Target type: biologicalprocess
Any process that initiates the activity of the inactive enzyme protein kinase A. [GOC:pde]
Protein kinase A (PKA) is a key enzyme involved in cellular signaling, regulating a wide range of biological processes. Its activation is a multi-step process initiated by the binding of cyclic AMP (cAMP) to the regulatory subunits (R) of the PKA holoenzyme. This binding event triggers a conformational change in the R subunits, leading to their dissociation from the catalytic subunits (C). The free catalytic subunits are now active and can phosphorylate specific target proteins, thus altering their activity.
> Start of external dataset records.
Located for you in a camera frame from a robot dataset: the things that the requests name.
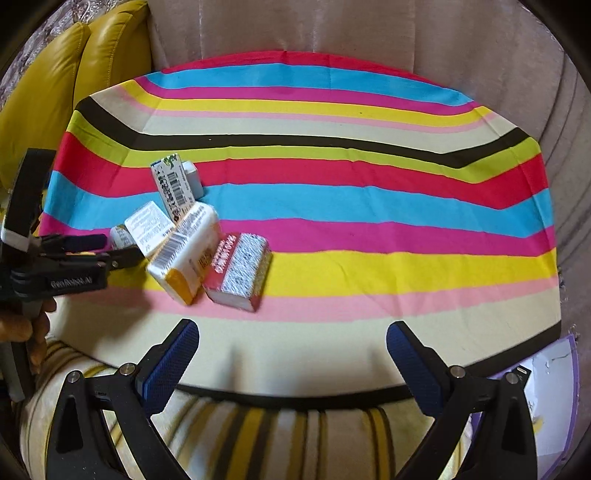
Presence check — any small white yellow box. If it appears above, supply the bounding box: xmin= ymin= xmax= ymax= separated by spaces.
xmin=109 ymin=224 xmax=135 ymax=250

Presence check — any white text medicine box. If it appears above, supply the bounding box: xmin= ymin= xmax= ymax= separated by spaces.
xmin=124 ymin=201 xmax=174 ymax=258

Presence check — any white yellow barcode box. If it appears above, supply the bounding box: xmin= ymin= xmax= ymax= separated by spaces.
xmin=147 ymin=202 xmax=221 ymax=305

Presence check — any white green barcode box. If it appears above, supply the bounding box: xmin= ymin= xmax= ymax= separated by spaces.
xmin=150 ymin=153 xmax=195 ymax=223

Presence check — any small grey white box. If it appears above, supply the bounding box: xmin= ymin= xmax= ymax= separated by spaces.
xmin=182 ymin=161 xmax=204 ymax=200

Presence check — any red QR code box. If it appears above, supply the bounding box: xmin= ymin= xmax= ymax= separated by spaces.
xmin=204 ymin=232 xmax=271 ymax=312

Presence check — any person's hand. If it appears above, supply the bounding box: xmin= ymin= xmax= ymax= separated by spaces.
xmin=0 ymin=298 xmax=57 ymax=374

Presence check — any purple white storage box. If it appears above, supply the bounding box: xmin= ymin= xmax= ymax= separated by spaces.
xmin=469 ymin=333 xmax=581 ymax=480

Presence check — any yellow leather cushion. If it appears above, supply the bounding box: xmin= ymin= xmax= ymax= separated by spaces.
xmin=1 ymin=1 xmax=152 ymax=190

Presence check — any colourful striped cloth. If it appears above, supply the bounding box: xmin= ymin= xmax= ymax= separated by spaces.
xmin=41 ymin=51 xmax=561 ymax=399

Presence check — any beige curtain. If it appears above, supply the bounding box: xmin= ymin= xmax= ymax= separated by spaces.
xmin=0 ymin=0 xmax=591 ymax=370

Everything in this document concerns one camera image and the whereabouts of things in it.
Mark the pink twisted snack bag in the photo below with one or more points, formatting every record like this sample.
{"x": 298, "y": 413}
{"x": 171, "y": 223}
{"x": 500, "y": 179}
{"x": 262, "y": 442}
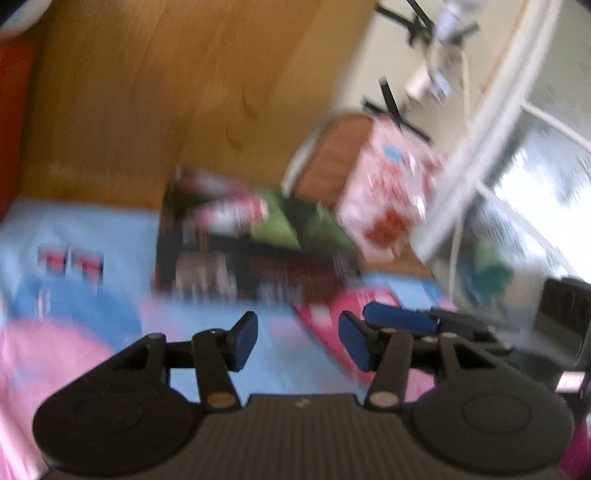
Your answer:
{"x": 387, "y": 192}

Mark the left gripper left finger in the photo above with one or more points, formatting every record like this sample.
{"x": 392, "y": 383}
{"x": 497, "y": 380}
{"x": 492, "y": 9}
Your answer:
{"x": 218, "y": 352}

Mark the cartoon pig blue tablecloth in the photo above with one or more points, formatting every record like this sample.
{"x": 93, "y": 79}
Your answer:
{"x": 76, "y": 289}

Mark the red gift bag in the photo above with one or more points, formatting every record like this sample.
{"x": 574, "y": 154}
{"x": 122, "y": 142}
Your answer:
{"x": 17, "y": 60}

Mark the brown wooden chair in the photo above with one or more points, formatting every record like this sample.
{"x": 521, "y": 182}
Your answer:
{"x": 324, "y": 174}

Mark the white wall charger plug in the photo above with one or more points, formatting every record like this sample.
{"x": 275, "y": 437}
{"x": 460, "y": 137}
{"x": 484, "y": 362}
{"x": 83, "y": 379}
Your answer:
{"x": 423, "y": 84}

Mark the black sheep print box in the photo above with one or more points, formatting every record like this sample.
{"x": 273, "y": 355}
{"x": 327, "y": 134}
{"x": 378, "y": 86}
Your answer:
{"x": 204, "y": 248}

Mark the light green snack packet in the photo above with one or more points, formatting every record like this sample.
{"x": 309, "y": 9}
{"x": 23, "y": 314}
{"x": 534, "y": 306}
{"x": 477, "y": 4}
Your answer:
{"x": 301, "y": 225}

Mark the pastel unicorn plush toy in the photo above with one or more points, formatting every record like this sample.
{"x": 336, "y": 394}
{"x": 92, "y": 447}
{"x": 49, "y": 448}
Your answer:
{"x": 18, "y": 16}

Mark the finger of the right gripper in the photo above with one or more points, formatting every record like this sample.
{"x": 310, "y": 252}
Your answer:
{"x": 389, "y": 316}

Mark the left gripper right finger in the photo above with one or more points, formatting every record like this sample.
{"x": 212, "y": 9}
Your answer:
{"x": 386, "y": 352}

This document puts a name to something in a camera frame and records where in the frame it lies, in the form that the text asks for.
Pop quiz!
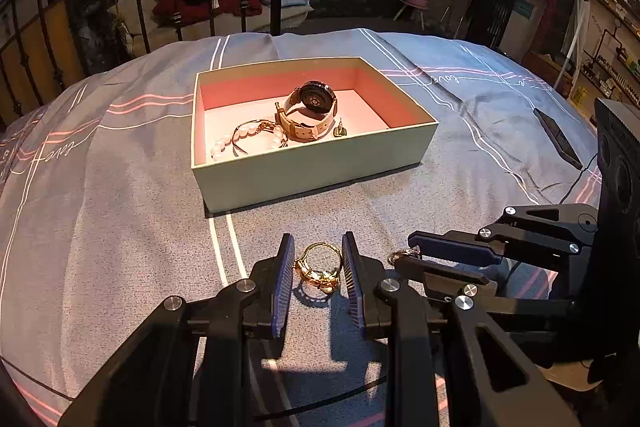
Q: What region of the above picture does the small gold earring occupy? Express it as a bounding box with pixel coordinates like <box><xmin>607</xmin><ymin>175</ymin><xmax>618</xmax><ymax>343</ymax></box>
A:
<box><xmin>333</xmin><ymin>120</ymin><xmax>348</xmax><ymax>138</ymax></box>

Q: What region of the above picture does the gold ring bangle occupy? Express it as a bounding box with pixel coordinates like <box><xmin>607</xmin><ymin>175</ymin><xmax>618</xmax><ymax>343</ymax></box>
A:
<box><xmin>294</xmin><ymin>242</ymin><xmax>344</xmax><ymax>297</ymax></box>

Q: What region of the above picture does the gold jewelry cluster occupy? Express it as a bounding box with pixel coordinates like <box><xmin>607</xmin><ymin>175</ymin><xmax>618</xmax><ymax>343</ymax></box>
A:
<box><xmin>387</xmin><ymin>246</ymin><xmax>421</xmax><ymax>267</ymax></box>

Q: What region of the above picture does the thin gold bangle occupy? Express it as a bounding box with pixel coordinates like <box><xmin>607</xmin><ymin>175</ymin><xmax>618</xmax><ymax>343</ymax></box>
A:
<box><xmin>230</xmin><ymin>118</ymin><xmax>288</xmax><ymax>156</ymax></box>

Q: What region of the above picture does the black smartphone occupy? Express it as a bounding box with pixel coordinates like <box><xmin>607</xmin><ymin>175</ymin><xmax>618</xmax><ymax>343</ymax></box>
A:
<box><xmin>533</xmin><ymin>108</ymin><xmax>584</xmax><ymax>170</ymax></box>

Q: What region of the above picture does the grey-blue striped bed cover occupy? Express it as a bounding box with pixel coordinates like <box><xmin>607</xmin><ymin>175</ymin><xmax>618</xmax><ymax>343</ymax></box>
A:
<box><xmin>1</xmin><ymin>28</ymin><xmax>602</xmax><ymax>426</ymax></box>

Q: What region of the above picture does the pink stool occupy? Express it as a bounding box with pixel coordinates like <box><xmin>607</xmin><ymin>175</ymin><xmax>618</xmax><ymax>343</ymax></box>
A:
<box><xmin>393</xmin><ymin>0</ymin><xmax>431</xmax><ymax>30</ymax></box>

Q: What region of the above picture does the white pearl bracelet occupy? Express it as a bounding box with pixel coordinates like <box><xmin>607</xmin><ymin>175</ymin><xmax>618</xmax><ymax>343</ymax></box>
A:
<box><xmin>209</xmin><ymin>123</ymin><xmax>288</xmax><ymax>160</ymax></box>

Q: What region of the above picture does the tan strap black watch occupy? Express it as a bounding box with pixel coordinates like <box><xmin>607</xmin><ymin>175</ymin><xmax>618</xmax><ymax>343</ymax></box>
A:
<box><xmin>274</xmin><ymin>80</ymin><xmax>338</xmax><ymax>143</ymax></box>

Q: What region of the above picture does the pale green box pink interior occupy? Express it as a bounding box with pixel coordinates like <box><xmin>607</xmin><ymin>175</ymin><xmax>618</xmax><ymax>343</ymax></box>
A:
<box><xmin>191</xmin><ymin>57</ymin><xmax>438</xmax><ymax>215</ymax></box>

Here is a detailed breakdown of the process:
1. **Signal Reception:** The initial signal for PKA activation often originates from the binding of a ligand, such as a hormone, to a G protein-coupled receptor (GPCR) on the cell surface. This binding event initiates a signaling cascade that ultimately leads to the production of cAMP.
2. **cAMP Production:** The activated GPCR stimulates the activity of adenylyl cyclase, an enzyme responsible for catalyzing the conversion of ATP to cAMP. Increased levels of cAMP act as a second messenger, diffusing throughout the cell to activate PKA.
3. **Binding to Regulatory Subunits:** cAMP binds to specific sites on the regulatory subunits (R) of PKA, causing a conformational change in the R subunits. This conformational change weakens the interaction between the R subunits and the catalytic subunits (C).
4. **Dissociation of Subunits:** The binding of cAMP to the R subunits facilitates the dissociation of the R subunits from the C subunits. The free C subunits are now in their active form, ready to phosphorylate target proteins.
5. **Phosphorylation of Target Proteins:** The activated catalytic subunits of PKA can now phosphorylate specific serine or threonine residues on target proteins. This phosphorylation event can either activate or inhibit the activity of the target protein, depending on the specific protein involved.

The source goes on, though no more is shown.